Independence in counting problems I have been re-working some counting problems that I did in college (a long time ago in a galaxy far far away) and I just had an insight that I would like verification on.
Consider the following two problems:

How many meals can be formed from 3 appetizers 2 mains and 3 desserts?

Everyone learns that this is simply,
$$3*2*3$$
and that this resulting set is unordered, meaning that $$\{Salad,Chicken,Pie\} = \{Pie,Chicken,Salad\} $$
People call this the fundamental counting rule sometimes.
Okay, now on the opposite end we have complete dependence, 

How many ways can a president and vice president be chosen from a group of 5 people?
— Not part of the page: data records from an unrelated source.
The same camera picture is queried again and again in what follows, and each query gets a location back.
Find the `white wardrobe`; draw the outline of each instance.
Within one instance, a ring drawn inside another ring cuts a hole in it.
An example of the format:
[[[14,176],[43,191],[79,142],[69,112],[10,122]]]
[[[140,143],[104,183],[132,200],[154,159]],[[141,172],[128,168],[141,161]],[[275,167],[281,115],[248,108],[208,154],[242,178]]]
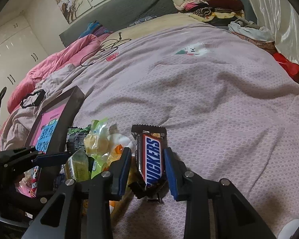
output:
[[[0,108],[0,126],[7,120],[7,102],[27,72],[47,57],[31,27],[19,16],[0,27],[0,91],[7,87]]]

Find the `black cable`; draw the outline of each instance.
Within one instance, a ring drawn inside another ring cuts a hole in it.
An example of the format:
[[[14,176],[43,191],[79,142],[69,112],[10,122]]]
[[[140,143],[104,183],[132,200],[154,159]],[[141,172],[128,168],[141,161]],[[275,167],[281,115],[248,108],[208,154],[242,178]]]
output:
[[[103,43],[102,43],[96,50],[94,50],[94,51],[92,51],[91,53],[89,53],[89,54],[85,55],[84,57],[82,57],[82,59],[81,59],[81,61],[80,61],[80,66],[82,66],[82,67],[88,67],[88,66],[91,66],[91,65],[94,64],[94,63],[91,63],[91,64],[88,64],[88,65],[82,65],[82,61],[83,61],[83,59],[84,59],[85,57],[87,57],[88,55],[90,55],[90,54],[92,54],[92,53],[94,53],[94,52],[97,52],[98,50],[99,50],[99,52],[104,52],[104,51],[106,51],[108,48],[109,48],[109,49],[113,49],[113,48],[115,48],[113,51],[111,51],[109,54],[107,54],[107,55],[105,56],[105,57],[107,57],[107,56],[111,55],[114,51],[118,50],[119,46],[124,45],[125,43],[127,43],[127,42],[129,42],[129,41],[132,40],[132,39],[130,39],[130,38],[126,38],[126,39],[123,39],[123,40],[122,40],[122,36],[121,36],[121,34],[122,34],[122,33],[119,32],[119,36],[120,36],[119,39],[112,38],[112,39],[106,40],[106,41],[104,41],[104,42],[103,42]],[[104,43],[106,43],[106,42],[108,42],[108,41],[110,41],[110,40],[115,40],[116,42],[114,42],[114,43],[112,43],[112,44],[109,44],[109,45],[107,45],[105,48],[103,48],[102,46],[104,45]]]

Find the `white curtain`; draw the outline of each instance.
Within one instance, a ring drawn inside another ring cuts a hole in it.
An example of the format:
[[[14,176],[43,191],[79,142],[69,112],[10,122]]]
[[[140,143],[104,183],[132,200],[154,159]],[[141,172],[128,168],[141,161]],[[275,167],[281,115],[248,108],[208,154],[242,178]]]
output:
[[[279,53],[299,64],[299,15],[288,0],[249,0],[258,19],[275,36]]]

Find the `screw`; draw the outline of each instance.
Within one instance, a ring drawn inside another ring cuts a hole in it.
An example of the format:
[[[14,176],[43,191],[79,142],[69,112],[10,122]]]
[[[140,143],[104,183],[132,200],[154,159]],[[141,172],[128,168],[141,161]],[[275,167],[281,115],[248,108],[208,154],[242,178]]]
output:
[[[191,178],[194,176],[194,173],[192,171],[187,171],[184,173],[184,175],[187,177],[187,178]]]
[[[68,179],[68,180],[66,180],[66,182],[65,182],[65,185],[66,186],[71,186],[71,185],[73,185],[74,184],[74,180],[73,179]]]
[[[228,179],[221,179],[220,183],[224,186],[228,186],[230,184],[230,181]]]
[[[102,177],[106,178],[109,177],[111,175],[111,173],[109,171],[104,171],[101,173]]]
[[[40,198],[40,202],[41,202],[42,204],[45,204],[45,203],[48,202],[48,200],[47,200],[45,197],[43,197],[43,198]]]

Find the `red bag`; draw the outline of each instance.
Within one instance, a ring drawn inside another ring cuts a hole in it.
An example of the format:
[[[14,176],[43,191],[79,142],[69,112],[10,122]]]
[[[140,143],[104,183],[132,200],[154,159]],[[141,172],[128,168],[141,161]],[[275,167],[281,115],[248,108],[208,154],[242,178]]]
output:
[[[295,63],[291,63],[288,59],[286,59],[282,54],[275,53],[273,54],[275,60],[286,70],[288,75],[296,82],[299,81],[299,65]]]

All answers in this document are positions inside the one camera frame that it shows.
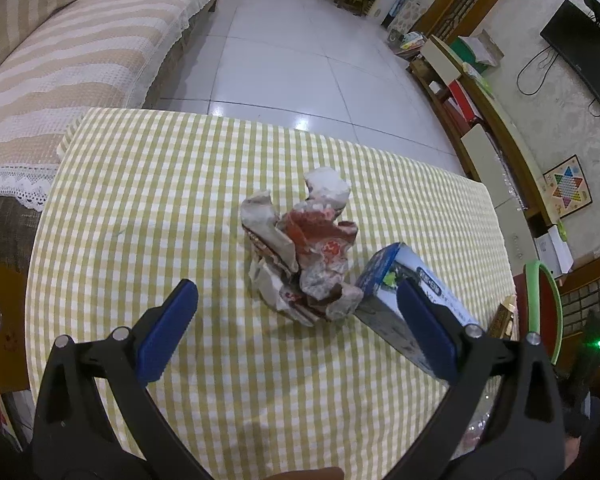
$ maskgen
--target blue gripper pad
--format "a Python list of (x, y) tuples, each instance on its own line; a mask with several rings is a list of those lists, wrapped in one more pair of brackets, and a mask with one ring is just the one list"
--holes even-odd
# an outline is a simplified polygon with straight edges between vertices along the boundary
[(160, 379), (189, 322), (198, 309), (198, 288), (181, 280), (162, 305), (155, 322), (136, 352), (136, 378), (143, 386)]
[(458, 352), (452, 339), (431, 311), (436, 306), (413, 283), (404, 280), (396, 292), (398, 309), (418, 342), (436, 377), (454, 384), (458, 378)]

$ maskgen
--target yellow and white tablecloth
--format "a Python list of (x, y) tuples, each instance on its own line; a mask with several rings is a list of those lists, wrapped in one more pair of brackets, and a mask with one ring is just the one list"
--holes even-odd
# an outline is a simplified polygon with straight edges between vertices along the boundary
[[(338, 465), (382, 478), (413, 443), (445, 387), (351, 317), (306, 328), (250, 289), (240, 202), (259, 189), (288, 210), (302, 175), (331, 166), (351, 185), (343, 219), (360, 234), (354, 280), (403, 240), (483, 326), (514, 284), (482, 184), (398, 155), (268, 124), (158, 110), (92, 108), (68, 149), (36, 236), (27, 343), (37, 394), (53, 340), (131, 326), (181, 278), (198, 312), (150, 393), (217, 479)], [(118, 437), (137, 450), (114, 405)]]

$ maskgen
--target tiled floor
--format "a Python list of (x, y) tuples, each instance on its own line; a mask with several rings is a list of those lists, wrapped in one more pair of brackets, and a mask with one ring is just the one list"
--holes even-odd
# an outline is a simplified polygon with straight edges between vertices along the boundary
[(463, 174), (379, 27), (333, 0), (219, 0), (160, 107), (280, 124)]

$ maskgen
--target crumpled paper
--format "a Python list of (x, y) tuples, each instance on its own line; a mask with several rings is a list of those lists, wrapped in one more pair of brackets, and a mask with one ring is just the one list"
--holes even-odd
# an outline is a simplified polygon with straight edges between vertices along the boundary
[(358, 226), (336, 220), (350, 188), (332, 168), (304, 176), (307, 199), (280, 217), (268, 190), (248, 197), (240, 207), (242, 227), (256, 259), (250, 279), (271, 308), (302, 323), (342, 319), (362, 300), (362, 290), (344, 282), (347, 251)]

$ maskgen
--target metal screw
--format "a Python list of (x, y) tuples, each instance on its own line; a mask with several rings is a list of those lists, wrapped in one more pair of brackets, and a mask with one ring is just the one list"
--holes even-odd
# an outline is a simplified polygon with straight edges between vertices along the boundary
[(67, 336), (67, 335), (59, 335), (58, 337), (56, 337), (55, 345), (58, 348), (64, 348), (68, 344), (69, 344), (69, 336)]
[(474, 324), (469, 324), (465, 326), (464, 333), (472, 339), (480, 339), (482, 337), (482, 329)]
[(112, 336), (116, 341), (124, 341), (130, 333), (131, 330), (129, 330), (126, 326), (119, 326), (113, 331)]
[(540, 344), (540, 334), (538, 332), (529, 332), (526, 336), (525, 339), (528, 343), (532, 344), (533, 346), (538, 346)]

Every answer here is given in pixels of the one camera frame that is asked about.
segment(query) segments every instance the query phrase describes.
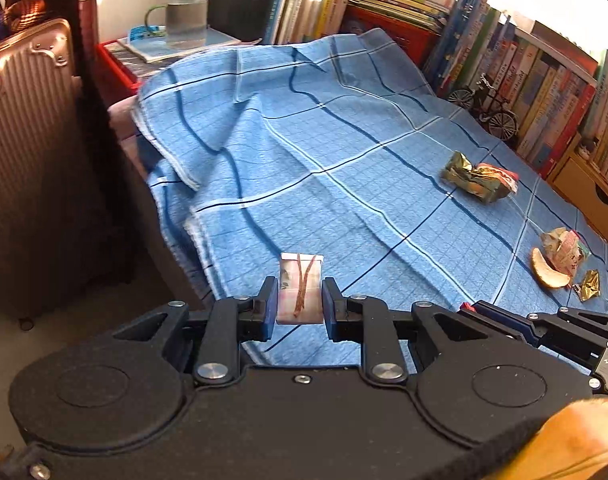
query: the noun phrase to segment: suitcase
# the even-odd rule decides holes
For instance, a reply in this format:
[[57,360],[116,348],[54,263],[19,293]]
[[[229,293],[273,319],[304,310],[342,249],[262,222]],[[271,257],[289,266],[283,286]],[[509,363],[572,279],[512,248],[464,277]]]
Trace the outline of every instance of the suitcase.
[[0,309],[15,317],[64,303],[116,265],[78,83],[65,20],[0,43]]

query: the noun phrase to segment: glass cup
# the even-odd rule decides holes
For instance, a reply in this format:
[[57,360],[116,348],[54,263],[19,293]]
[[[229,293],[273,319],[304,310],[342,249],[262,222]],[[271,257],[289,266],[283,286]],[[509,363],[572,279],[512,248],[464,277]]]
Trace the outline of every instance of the glass cup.
[[149,32],[148,15],[154,9],[166,9],[166,44],[171,48],[186,50],[206,44],[207,15],[209,0],[169,0],[165,6],[148,9],[144,23]]

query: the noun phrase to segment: crumpled wrapper
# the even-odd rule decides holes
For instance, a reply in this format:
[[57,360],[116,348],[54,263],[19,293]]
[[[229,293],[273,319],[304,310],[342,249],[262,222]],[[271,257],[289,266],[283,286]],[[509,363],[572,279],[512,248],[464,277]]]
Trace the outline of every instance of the crumpled wrapper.
[[544,255],[555,270],[574,279],[577,268],[590,256],[590,251],[577,232],[564,227],[540,235]]
[[449,163],[441,170],[440,177],[478,196],[486,203],[516,193],[519,180],[517,173],[490,164],[481,163],[473,168],[461,152],[453,152]]
[[282,253],[279,260],[278,324],[324,322],[319,254]]
[[572,290],[580,297],[580,301],[588,301],[593,296],[599,296],[601,290],[599,287],[599,271],[597,269],[587,270],[581,283],[575,283]]

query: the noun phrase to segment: metal screw
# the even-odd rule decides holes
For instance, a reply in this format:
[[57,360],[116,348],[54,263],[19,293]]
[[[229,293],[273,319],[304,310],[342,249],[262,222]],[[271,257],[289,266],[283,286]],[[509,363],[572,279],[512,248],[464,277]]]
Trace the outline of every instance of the metal screw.
[[228,374],[228,367],[222,363],[204,363],[197,368],[197,375],[204,379],[223,379]]
[[36,480],[49,480],[50,478],[50,469],[44,464],[33,464],[29,469],[29,473]]
[[298,384],[310,384],[313,379],[310,375],[296,375],[293,380]]
[[380,363],[373,366],[373,375],[380,379],[392,380],[399,379],[404,375],[404,371],[400,365],[394,363]]

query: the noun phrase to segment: bed
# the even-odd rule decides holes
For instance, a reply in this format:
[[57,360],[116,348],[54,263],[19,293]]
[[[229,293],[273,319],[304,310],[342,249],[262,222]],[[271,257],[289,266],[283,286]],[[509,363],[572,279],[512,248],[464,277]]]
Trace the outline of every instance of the bed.
[[[189,301],[255,294],[281,252],[299,252],[323,254],[322,274],[344,295],[390,308],[486,300],[523,315],[608,314],[608,244],[503,142],[436,98],[381,30],[182,59],[144,85],[132,117],[132,186],[149,209],[154,200],[145,223],[159,230],[158,267],[181,268],[172,280]],[[442,181],[453,150],[518,173],[517,194],[485,205]],[[600,273],[601,296],[583,304],[530,270],[540,233],[560,226],[592,253],[580,276]],[[323,325],[276,326],[246,350],[263,364],[359,362],[359,346],[328,341]]]

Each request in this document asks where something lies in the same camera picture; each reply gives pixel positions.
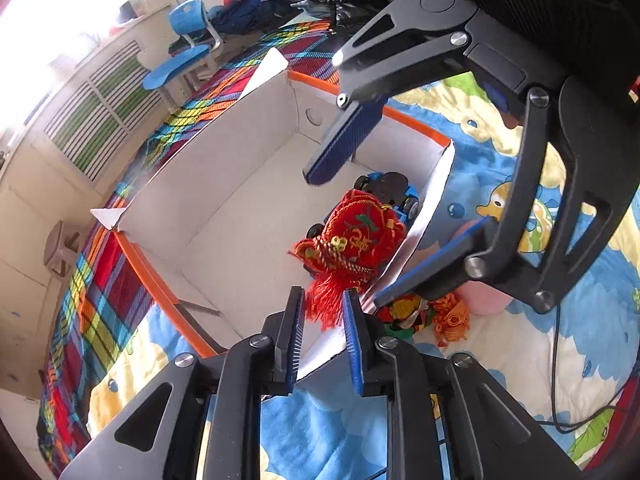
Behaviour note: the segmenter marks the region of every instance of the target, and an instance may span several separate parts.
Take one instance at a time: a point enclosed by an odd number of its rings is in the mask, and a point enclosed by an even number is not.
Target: blue toy car
[[[369,173],[358,177],[354,189],[366,191],[375,196],[383,204],[389,204],[398,214],[399,220],[411,227],[415,217],[418,216],[420,203],[418,202],[418,191],[409,184],[409,179],[402,173],[390,171],[389,173]],[[315,238],[322,233],[324,224],[314,224],[306,232],[307,238]]]

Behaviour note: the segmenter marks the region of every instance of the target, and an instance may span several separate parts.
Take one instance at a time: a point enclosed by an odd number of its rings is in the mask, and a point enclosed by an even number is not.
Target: colorful plaid fabric
[[[327,22],[281,28],[223,66],[140,147],[106,207],[129,202],[181,145],[233,104],[270,48],[277,48],[293,70],[336,82],[331,57],[344,38],[327,28]],[[89,442],[91,390],[152,303],[114,236],[96,222],[64,295],[44,370],[38,443],[56,476]]]

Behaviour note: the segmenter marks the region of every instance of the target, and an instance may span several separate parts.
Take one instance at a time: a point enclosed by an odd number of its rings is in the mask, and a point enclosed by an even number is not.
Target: beige plastic stool
[[[76,264],[82,243],[82,228],[58,222],[49,233],[44,247],[44,266],[49,272],[66,283]]]

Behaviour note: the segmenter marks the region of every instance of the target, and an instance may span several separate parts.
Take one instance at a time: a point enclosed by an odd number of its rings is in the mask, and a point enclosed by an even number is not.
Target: pink balloon
[[[462,224],[454,233],[453,238],[460,236],[478,222],[479,220],[471,220]],[[480,316],[497,314],[501,310],[504,310],[513,299],[508,294],[481,282],[463,283],[456,289],[456,296],[465,302],[470,312]]]

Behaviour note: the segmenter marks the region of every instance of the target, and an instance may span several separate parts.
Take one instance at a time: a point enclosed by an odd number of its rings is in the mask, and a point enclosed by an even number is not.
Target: chair backrest
[[[183,36],[191,46],[195,46],[195,43],[189,36],[189,33],[205,28],[215,40],[213,50],[216,51],[222,46],[220,35],[207,19],[202,0],[187,0],[175,7],[174,10],[169,12],[169,24],[175,33]]]

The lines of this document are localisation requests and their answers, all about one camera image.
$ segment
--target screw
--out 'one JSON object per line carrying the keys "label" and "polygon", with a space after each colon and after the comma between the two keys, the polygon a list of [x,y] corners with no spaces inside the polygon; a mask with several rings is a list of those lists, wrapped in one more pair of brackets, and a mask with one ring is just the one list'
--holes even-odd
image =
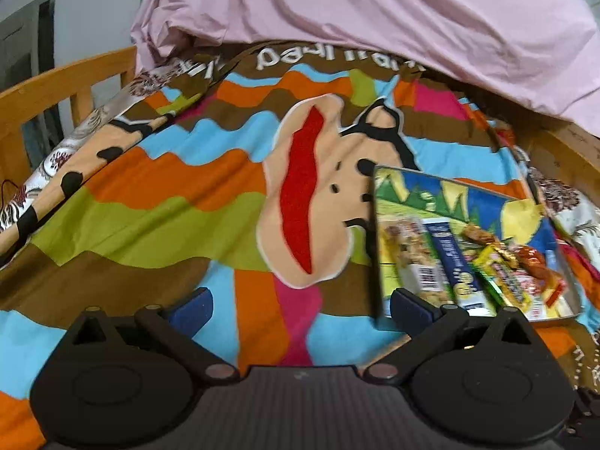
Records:
{"label": "screw", "polygon": [[213,363],[206,367],[206,375],[213,379],[226,379],[235,374],[235,369],[226,363]]}
{"label": "screw", "polygon": [[378,379],[391,379],[398,374],[398,369],[390,363],[376,363],[369,367],[369,374]]}

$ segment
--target black circular pad
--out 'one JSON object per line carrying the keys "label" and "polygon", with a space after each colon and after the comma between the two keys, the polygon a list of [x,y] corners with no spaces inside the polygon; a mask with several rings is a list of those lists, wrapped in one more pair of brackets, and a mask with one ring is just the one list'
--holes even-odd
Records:
{"label": "black circular pad", "polygon": [[127,345],[70,348],[31,390],[44,435],[68,446],[137,445],[178,424],[193,383],[172,359]]}
{"label": "black circular pad", "polygon": [[572,409],[565,376],[527,345],[454,350],[428,360],[410,383],[416,405],[458,439],[529,445],[558,431]]}

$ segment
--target pink sheet
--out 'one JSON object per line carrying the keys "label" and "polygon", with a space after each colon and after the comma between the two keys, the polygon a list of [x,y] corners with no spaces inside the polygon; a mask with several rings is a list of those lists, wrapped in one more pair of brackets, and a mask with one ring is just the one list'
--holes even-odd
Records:
{"label": "pink sheet", "polygon": [[600,135],[600,31],[583,0],[143,0],[131,33],[138,70],[194,44],[390,51]]}

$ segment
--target black cable
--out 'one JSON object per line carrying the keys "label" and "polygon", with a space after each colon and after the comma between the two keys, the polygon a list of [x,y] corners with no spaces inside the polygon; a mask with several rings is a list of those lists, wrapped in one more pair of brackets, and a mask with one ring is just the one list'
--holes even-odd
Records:
{"label": "black cable", "polygon": [[10,179],[5,179],[4,181],[2,181],[2,186],[0,186],[0,196],[2,196],[2,206],[0,207],[0,211],[4,210],[4,185],[6,183],[11,183],[17,191],[19,190],[19,187]]}

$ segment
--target colorful blanket
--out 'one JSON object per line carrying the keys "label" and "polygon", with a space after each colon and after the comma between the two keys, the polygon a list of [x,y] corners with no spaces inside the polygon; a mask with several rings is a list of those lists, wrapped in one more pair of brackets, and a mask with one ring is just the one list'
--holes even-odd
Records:
{"label": "colorful blanket", "polygon": [[[0,234],[20,248],[0,270],[0,448],[43,443],[29,389],[89,305],[131,315],[208,287],[193,339],[242,372],[361,364],[397,341],[370,318],[375,164],[531,197],[494,120],[412,61],[300,43],[222,65],[199,58],[95,131]],[[548,330],[576,381],[592,338]]]}

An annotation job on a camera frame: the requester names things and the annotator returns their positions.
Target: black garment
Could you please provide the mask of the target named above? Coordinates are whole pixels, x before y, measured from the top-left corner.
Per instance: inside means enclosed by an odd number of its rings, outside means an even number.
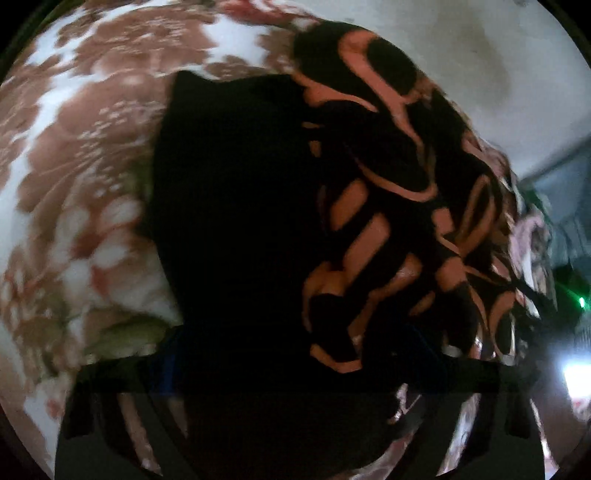
[[[300,98],[287,76],[177,76],[155,149],[151,219],[186,326],[181,343],[191,342],[180,361],[192,372],[223,369],[238,381],[308,357],[301,285],[323,244]]]

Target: mottled fabric
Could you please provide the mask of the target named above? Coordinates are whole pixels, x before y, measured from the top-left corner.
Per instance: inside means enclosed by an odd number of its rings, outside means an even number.
[[[506,204],[462,116],[402,51],[359,27],[323,22],[296,37],[294,58],[329,244],[303,287],[311,354],[341,372],[396,370],[405,324],[475,358],[510,353],[498,335],[515,301],[498,272]]]

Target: white wall
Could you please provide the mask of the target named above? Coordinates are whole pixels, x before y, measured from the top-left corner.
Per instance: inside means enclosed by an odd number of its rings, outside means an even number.
[[[403,49],[520,177],[591,132],[591,69],[535,0],[297,0]]]

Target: bright light
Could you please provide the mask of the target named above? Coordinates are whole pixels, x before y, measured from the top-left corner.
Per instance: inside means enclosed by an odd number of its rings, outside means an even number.
[[[567,366],[564,369],[564,379],[570,398],[591,397],[591,364]]]

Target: orange and black pattern
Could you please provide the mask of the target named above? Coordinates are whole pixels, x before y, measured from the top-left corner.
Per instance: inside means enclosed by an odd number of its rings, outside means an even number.
[[[515,302],[502,186],[462,116],[368,30],[322,23],[296,38],[294,58],[327,236],[303,286],[311,355],[356,371],[410,323],[433,344],[501,358]]]

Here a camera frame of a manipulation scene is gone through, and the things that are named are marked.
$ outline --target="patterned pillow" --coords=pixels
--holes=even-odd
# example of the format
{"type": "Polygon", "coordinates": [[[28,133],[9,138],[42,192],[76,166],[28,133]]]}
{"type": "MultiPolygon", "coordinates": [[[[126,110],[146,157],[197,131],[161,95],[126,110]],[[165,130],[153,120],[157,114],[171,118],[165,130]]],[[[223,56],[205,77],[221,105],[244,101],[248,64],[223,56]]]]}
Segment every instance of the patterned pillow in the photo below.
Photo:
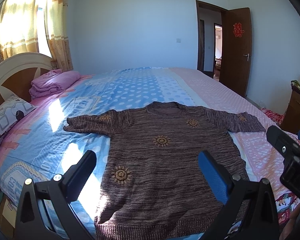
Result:
{"type": "Polygon", "coordinates": [[[35,106],[14,94],[0,105],[0,144],[8,131],[34,109],[35,106]]]}

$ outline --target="curtain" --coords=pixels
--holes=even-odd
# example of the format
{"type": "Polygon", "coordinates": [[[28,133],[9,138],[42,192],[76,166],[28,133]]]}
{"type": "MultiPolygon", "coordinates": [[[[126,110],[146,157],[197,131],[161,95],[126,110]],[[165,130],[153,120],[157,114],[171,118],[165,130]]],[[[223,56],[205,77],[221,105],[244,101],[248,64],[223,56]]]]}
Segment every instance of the curtain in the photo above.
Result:
{"type": "Polygon", "coordinates": [[[0,9],[0,62],[23,52],[39,52],[37,0],[4,0],[0,9]]]}
{"type": "Polygon", "coordinates": [[[47,41],[56,68],[72,70],[69,39],[66,35],[67,0],[47,0],[44,11],[47,41]]]}

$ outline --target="bed headboard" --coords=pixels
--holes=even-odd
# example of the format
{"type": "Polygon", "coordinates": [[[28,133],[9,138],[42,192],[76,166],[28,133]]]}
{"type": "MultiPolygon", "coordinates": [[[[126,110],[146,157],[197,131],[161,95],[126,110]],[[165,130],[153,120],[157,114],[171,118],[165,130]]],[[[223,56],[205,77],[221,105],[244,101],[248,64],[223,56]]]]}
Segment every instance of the bed headboard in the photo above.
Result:
{"type": "Polygon", "coordinates": [[[0,63],[0,105],[12,94],[30,102],[31,81],[52,70],[52,58],[34,52],[14,55],[0,63]]]}

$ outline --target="folded pink blanket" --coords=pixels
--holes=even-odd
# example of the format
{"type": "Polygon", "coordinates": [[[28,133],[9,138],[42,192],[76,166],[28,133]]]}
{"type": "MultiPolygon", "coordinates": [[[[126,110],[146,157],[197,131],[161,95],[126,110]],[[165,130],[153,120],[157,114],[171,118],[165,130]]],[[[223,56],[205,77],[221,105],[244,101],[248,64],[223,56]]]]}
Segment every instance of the folded pink blanket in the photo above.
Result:
{"type": "Polygon", "coordinates": [[[52,70],[34,79],[31,82],[32,88],[29,93],[32,99],[60,93],[76,82],[80,76],[77,71],[62,73],[60,69],[52,70]]]}

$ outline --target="bed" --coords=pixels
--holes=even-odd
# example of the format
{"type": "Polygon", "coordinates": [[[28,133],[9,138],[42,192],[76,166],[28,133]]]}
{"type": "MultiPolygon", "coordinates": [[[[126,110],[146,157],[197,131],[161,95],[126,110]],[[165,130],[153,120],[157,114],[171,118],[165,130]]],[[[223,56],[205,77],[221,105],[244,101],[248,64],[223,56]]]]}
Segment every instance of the bed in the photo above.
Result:
{"type": "MultiPolygon", "coordinates": [[[[0,104],[12,93],[30,102],[30,82],[52,69],[50,61],[51,58],[39,53],[23,53],[0,63],[0,104]]],[[[99,115],[110,109],[141,108],[154,101],[176,101],[231,113],[248,112],[256,116],[265,129],[275,125],[244,98],[197,70],[145,67],[85,75],[62,93],[33,100],[37,108],[10,130],[0,147],[0,188],[18,205],[26,178],[45,181],[55,174],[63,174],[87,150],[93,150],[97,165],[72,207],[94,235],[93,219],[110,139],[97,134],[65,132],[66,118],[99,115]]],[[[284,222],[287,212],[298,200],[279,181],[283,171],[281,155],[268,144],[264,132],[230,135],[246,162],[250,180],[259,181],[263,177],[270,180],[275,199],[278,199],[279,219],[284,222]]],[[[57,232],[66,237],[51,203],[47,205],[57,232]]]]}
Everyone's intuition here is again
$$5*4$$
which looks an awful lot like the above, except our result is ordered.
How can that be since in both cases we are just taking the product over all possibilities? 
This confused me for a long time until I realized the crucial difference is independence. The reason the top is unordered is because appetizer is independent of main course which is independent of dessert, whereas the reason the bottom is ordered is because picking a vice president is not independent of picking a president because the sample space decreases by $1$
Is this true? 
 A: Yes. That is correct. You can refer to Rule of Product to understand why the first one order doesn't matter but the second one does. 

Rule of product. If there are $a$ ways of doing action $A$ and $b$ ways of doing action $B$ thing, then there are $ab$ ways of performing both actions.

For the first one, three actions are: choosing appetisers, choosing mains and choosing deserts. The combination of three actions will be choosing an appetiser, a main and a desert in which order doesn't matter.
For the second one, two actions are: choosing the first one out of $5$ people to be present and choosing one from the rest $4$ people to be vice president. With these actions, we can see that the order matters, where first person we choose must be president. Hence, we have $(A,B) \ne (B,A)$ since with $(A,B)$ then $A$ is the president, but with $(B,A)$ then $B$ is the president.
A: 
and that this resulting set is unordered, meaning that 

Actually, it is ordered: appetiser, main, then dessert.
Consider if: pie were both main and dessert, chicken both main and appetiser, and pancake both appetiser and dessert, then (pancake, chicken, pie) and (chicken, pie, pancake) would be different meals.
A: The  product rule for counting says that if a task consists of three steps, there are $n_1$ ways to do the first step of the task, there are $n_2$ ways to do the second step regardless of which choice was made in the first step, and there are $n_3$ ways to do the third step regardless of which choices were made in the first two steps, then the number of ways to complete the task is the product $n_1 n_2 n_3$.  
This formula is applicable to both your examples.  There is some kind of independence here (and therefore some kind of independence in both your examples) because the number of ways $n_2$ to do the second step is independent of which choice was made in the first step, and similarly for $n_3$.